June 18, 2002
"Walter" <walter@digitalmars.com> ha scritto nel messaggio news:aem052$p8b$2@digitaldaemon.com...
>
> "anderson" <anderson@firestar.com.au> wrote in message news:ael937$2qm$1@digitaldaemon.com...
> > That reminds me of what we used to do in C to speed up malloc/realloc.
> Block
> > allocation is the key.
> > Parhaps .length++ could increase by n (ie 10) values or n% (ie 2%) and
> then
> > it'd only need to update when it gets passed that number again. Even C++'s vector did that.
>
> That was the original plan, but due to the way array slicing works,
there's
> no way for the GC to tell that there's "unused" space off the end of the array. Hence, it must reallocate and copy every time. The result is
terrible
> performance - the cure is to preallocate the length you'll need, or use OutBuffer which will do block reallocation in suitable increments.
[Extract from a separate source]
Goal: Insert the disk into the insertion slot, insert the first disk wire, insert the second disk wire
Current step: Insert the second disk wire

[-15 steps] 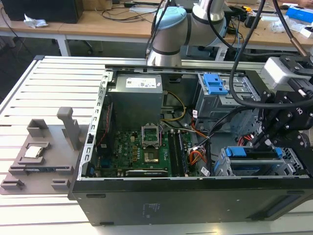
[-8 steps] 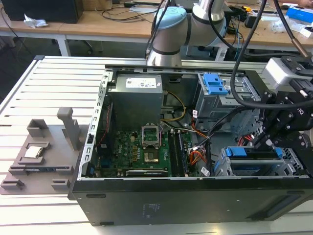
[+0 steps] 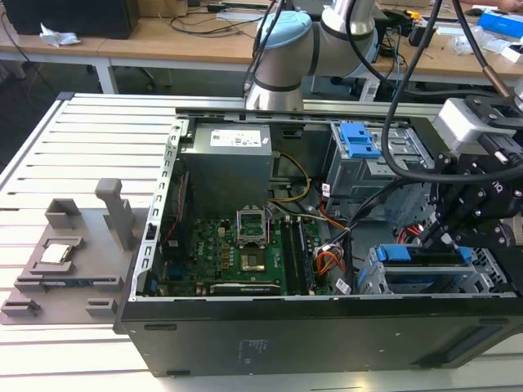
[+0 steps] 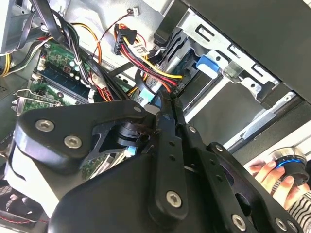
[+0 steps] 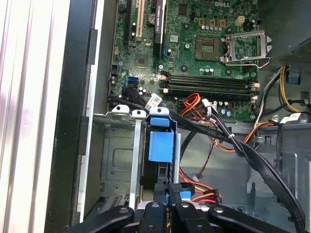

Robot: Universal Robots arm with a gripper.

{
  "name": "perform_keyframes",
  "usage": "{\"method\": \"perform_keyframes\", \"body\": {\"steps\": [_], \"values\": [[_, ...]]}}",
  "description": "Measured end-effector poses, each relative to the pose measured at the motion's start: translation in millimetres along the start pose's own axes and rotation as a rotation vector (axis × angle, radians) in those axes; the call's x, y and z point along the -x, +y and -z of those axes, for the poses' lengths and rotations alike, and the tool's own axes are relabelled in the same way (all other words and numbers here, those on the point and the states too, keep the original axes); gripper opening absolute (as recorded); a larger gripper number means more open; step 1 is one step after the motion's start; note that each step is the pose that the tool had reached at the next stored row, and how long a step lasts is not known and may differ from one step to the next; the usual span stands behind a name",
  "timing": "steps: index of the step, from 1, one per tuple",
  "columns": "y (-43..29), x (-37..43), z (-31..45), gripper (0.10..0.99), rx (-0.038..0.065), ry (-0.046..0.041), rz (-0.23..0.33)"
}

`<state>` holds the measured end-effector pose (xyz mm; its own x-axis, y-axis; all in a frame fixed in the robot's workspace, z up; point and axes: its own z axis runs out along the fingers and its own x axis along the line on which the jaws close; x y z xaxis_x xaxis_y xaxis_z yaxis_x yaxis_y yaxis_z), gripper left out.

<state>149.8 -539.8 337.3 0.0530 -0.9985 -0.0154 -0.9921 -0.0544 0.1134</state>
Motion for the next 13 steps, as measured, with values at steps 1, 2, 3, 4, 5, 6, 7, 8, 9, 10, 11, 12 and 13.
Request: {"method": "perform_keyframes", "body": {"steps": [1,2,3,4,5,6,7,8,9,10,11,12,13], "values": [[0.0,0.0,-0.9,0.145,0.0,-0.0015,0.0],[0.1,-0.1,-1.3,0.145,0.0,-0.0009,0.0],[0.0,-0.1,-1.4,0.145,0.0,-0.0004,0.0],[0.0,-0.1,-1.4,0.145,0.0,-0.0003,0.0],[0.0,-0.1,-1.4,0.145,0.0,-0.0002,0.0],[-0.1,-0.1,-1.6,0.145,0.0,-0.0006,0.0],[0.0,-0.1,-1.6,0.145,0.0,-0.0005,0.0],[-0.1,-0.1,-1.7,0.145,0.0,-0.0009,0.0],[-0.1,-0.1,-1.9,0.145,0.0,-0.0011,0.0],[-0.1,-0.1,-1.9,0.157,0.0,-0.001,0.0],[-0.1,-0.1,-1.9,0.22,0.0,-0.0011,0.0],[-0.1,-0.1,-1.4,0.22,0.0,-0.0008,0.0],[0.1,0.0,-0.1,0.22,0.0,-0.0017,0.0]]}}
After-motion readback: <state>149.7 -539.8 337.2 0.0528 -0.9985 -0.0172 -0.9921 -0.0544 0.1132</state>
So it is a thing to underline very well in the spec: "reallocation of a
vector through
the length property may be a CPU hog. Instead of writing:

    for (i = 0; i < n; i++)
    {
        array.length = array.length + 1;
        array[i] = foo();
    }

Write:

    array.length = array.length + n;
    for (i = 0; i < n; i++)
    {
        array[i] = foo();
    }

This way you reduce from exponential complexity to linear."

Obviously this should be written in correct English :-)

Ciao


June 18, 2002
It's not however the best balance of wasted memory (the memory allocated but never used or detected as "wasted")

I was thinking this over the other day and by the time you get to 5 or 6 it should start giving you one extra...at about 12 it should give you 2 extra.

Think about it this way.  You're working with modules that are so big that (or memory is so tight that) if one extra gets allocated, the game won't run (it will run out of memory and crash).  How many of those are you likely to be allocating.

If it's so big that allocating only 1 will be possible, you obviously want no extras.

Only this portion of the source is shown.